▶ _WHAT IS BEING ASKED_
Copy each line of the listing where the word "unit" can be found.

▶ _RECORD SET_
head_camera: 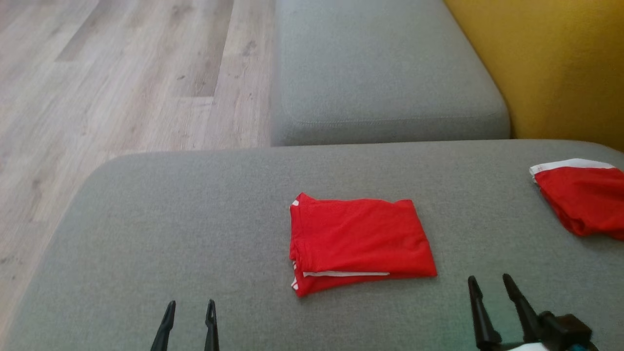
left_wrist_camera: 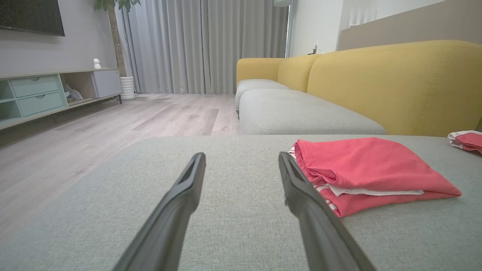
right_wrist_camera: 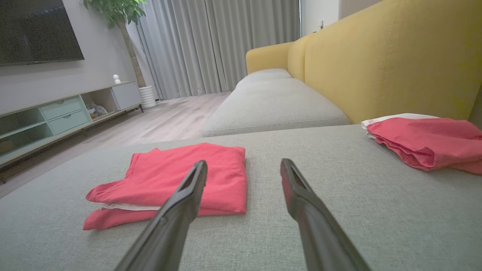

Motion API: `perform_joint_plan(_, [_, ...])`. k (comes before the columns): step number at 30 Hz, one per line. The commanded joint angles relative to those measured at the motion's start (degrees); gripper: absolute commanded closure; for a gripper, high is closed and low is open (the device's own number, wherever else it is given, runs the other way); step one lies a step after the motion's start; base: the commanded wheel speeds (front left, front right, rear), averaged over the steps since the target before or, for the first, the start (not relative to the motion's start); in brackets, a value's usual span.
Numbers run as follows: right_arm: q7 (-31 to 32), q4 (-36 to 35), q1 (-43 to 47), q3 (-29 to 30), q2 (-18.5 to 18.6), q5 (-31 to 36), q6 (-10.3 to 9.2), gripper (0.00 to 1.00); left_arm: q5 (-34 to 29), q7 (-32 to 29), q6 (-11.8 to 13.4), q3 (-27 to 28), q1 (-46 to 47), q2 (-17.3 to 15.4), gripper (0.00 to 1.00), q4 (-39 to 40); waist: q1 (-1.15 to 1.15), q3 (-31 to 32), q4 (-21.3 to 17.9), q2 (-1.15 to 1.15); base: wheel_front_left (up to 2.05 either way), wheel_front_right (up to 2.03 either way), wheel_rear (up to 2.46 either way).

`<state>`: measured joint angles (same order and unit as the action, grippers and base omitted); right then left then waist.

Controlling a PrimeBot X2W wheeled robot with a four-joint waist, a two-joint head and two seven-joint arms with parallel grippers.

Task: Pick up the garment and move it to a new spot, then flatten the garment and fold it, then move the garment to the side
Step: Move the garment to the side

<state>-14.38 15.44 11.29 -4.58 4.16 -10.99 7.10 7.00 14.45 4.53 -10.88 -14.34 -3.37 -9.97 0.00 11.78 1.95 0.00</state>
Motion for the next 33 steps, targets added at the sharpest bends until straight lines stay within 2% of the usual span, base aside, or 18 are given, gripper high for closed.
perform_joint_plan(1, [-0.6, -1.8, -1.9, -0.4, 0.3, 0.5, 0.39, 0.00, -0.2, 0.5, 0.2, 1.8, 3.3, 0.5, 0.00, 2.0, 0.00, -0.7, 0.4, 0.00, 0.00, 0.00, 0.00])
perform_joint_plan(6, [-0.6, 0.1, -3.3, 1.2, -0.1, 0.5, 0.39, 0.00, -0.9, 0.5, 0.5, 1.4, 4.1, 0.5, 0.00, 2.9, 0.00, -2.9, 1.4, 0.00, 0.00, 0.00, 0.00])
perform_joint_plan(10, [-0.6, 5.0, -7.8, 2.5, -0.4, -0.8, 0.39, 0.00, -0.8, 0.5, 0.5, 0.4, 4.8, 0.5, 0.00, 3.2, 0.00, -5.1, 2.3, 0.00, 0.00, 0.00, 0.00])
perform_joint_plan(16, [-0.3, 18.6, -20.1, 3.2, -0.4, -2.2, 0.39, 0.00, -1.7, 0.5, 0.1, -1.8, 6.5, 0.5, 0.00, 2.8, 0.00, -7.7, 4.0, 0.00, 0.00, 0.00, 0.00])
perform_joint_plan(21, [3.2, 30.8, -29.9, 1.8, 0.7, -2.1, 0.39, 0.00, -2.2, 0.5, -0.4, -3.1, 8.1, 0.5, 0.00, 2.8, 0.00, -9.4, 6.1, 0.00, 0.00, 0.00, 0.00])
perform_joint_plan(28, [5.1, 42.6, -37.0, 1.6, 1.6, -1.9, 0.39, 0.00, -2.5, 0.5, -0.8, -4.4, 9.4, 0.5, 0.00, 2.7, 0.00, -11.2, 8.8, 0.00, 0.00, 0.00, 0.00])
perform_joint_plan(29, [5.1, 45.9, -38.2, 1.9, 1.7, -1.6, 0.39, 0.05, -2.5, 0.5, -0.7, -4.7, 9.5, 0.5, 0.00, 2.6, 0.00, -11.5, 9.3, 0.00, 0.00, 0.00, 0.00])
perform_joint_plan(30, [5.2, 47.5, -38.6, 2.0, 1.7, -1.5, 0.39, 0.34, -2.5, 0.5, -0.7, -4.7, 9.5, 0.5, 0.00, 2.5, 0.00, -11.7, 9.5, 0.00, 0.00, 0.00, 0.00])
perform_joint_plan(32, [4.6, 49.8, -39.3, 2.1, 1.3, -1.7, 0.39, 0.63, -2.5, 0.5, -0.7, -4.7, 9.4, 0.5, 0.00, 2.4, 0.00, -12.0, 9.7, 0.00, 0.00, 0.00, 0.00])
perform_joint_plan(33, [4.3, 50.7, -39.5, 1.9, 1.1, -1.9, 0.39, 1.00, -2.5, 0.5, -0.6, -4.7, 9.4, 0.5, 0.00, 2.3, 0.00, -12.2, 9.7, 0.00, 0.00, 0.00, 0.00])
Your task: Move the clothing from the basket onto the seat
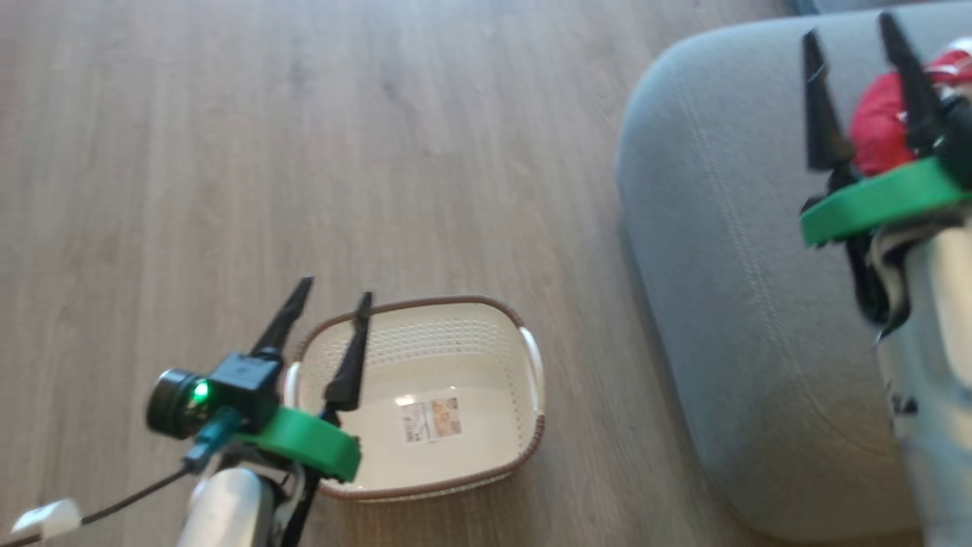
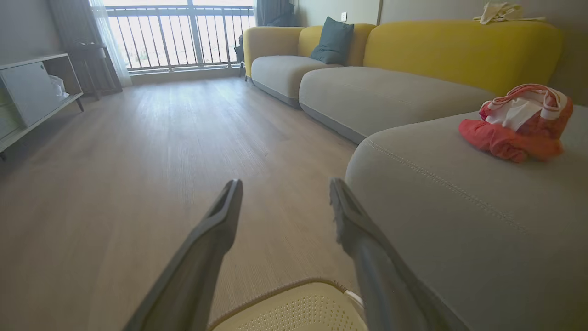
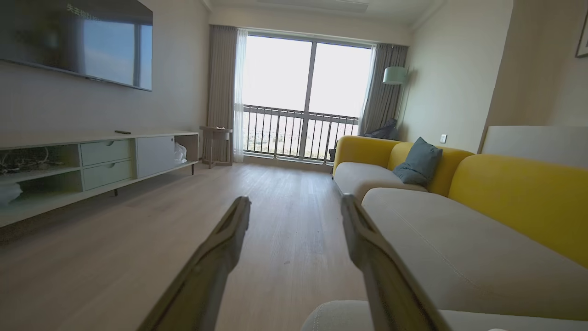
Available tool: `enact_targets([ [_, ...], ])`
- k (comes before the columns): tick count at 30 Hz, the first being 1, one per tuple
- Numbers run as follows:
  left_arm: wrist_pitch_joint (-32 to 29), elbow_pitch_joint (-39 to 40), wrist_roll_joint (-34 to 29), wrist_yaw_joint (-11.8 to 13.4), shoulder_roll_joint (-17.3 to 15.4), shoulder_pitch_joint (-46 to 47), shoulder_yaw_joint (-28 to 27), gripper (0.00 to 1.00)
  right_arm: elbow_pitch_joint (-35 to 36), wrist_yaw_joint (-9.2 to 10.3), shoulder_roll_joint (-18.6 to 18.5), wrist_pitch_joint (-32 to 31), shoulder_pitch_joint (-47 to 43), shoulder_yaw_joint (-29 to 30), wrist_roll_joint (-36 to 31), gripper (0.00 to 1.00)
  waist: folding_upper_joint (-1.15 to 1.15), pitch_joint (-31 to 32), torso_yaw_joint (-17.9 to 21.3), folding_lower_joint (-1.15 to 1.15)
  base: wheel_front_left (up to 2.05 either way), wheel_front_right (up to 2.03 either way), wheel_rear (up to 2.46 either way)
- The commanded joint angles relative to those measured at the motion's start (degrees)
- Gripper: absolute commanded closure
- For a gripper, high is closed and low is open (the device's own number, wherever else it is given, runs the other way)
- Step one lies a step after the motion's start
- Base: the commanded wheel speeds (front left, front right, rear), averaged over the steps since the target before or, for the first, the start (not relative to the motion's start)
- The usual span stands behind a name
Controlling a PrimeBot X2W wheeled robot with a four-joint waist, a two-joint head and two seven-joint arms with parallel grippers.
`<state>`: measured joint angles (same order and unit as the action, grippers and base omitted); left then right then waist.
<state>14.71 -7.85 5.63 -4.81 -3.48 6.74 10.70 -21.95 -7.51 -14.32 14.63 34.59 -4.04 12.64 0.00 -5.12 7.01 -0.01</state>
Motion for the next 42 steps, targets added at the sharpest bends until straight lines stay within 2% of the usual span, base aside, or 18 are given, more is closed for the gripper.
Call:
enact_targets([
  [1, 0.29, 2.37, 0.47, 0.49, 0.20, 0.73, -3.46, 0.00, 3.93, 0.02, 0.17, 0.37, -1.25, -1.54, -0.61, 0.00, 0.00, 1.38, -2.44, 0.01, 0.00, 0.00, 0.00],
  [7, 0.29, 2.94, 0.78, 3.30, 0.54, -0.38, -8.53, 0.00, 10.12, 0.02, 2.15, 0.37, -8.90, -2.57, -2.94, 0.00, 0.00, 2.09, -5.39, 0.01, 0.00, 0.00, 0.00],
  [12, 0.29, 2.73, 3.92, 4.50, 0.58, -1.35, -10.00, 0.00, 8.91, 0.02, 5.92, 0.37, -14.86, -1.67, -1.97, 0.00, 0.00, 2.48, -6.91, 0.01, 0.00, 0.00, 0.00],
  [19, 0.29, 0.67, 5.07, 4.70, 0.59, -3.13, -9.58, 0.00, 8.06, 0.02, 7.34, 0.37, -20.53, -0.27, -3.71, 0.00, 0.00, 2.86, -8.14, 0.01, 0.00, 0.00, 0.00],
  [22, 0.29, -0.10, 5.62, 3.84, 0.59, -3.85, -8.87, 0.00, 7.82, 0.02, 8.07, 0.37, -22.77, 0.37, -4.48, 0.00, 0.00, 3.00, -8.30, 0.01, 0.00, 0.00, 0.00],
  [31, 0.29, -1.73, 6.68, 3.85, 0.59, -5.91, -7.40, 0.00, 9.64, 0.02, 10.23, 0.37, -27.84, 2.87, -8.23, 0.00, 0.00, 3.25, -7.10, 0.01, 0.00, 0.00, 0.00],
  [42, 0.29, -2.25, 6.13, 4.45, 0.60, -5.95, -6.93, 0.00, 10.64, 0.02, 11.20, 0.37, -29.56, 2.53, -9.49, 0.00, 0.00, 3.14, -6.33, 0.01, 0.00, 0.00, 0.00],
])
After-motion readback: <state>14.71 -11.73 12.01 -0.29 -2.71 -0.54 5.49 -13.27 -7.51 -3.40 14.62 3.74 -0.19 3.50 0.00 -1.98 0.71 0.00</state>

▶ _SOLUTION TO THIS EXERCISE_
`<state>`: measured joint angles (same order and unit as the action, grippers and base omitted); right then left then waist.
`<state>`: measured joint angles (same order and unit as the action, grippers and base omitted); left then right then waist.

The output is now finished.